Congo LNG will use two floating LNG (FLNG) plants, one each stationed at Nenè and Litchendjili fields. The first plant, 0.6-million tpy Tango FLNG, was acquired by Eni last year following its deployment in Argentina (OGJ Online, Aug. 8, 2022). The second FLNG plant—currently undergoing conversion by Wison Heavy Industries Co. Ltd.—will become operational in 2025 with a capacity of 2.4 million tpy (OGJ Online, Dec. 28, 2022).

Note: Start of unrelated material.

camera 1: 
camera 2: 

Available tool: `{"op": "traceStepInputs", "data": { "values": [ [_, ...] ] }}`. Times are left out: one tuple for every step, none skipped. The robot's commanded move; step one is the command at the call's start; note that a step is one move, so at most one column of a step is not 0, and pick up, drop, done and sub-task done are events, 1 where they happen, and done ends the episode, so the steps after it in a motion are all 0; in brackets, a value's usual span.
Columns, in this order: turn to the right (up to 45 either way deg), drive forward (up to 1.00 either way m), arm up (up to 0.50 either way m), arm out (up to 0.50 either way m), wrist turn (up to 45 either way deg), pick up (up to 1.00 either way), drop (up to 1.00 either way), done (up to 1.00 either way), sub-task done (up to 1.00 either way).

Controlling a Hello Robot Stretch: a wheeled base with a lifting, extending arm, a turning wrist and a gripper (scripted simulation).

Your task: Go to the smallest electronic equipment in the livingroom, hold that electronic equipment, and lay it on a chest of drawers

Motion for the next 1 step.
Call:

Tango FLNG’s development will include an additional platform, a gas pre-treatment plant, and 12 new wells (OGJ Online, Jan. 25, 2023). A total of 29 new wells and eight platforms will be part of the second FLNG development. Borr Drilling Ltd.’s Prospector 5 jackup drilling rig is among the units contracted by Congo’s state oil and gas company to drill at Marine XII, where it is currently stationed.
Eni is operator at Marine XII (65%) with partners PJSC Lukoil (25%) and Societe Nationale des Petroles du Congo (10%).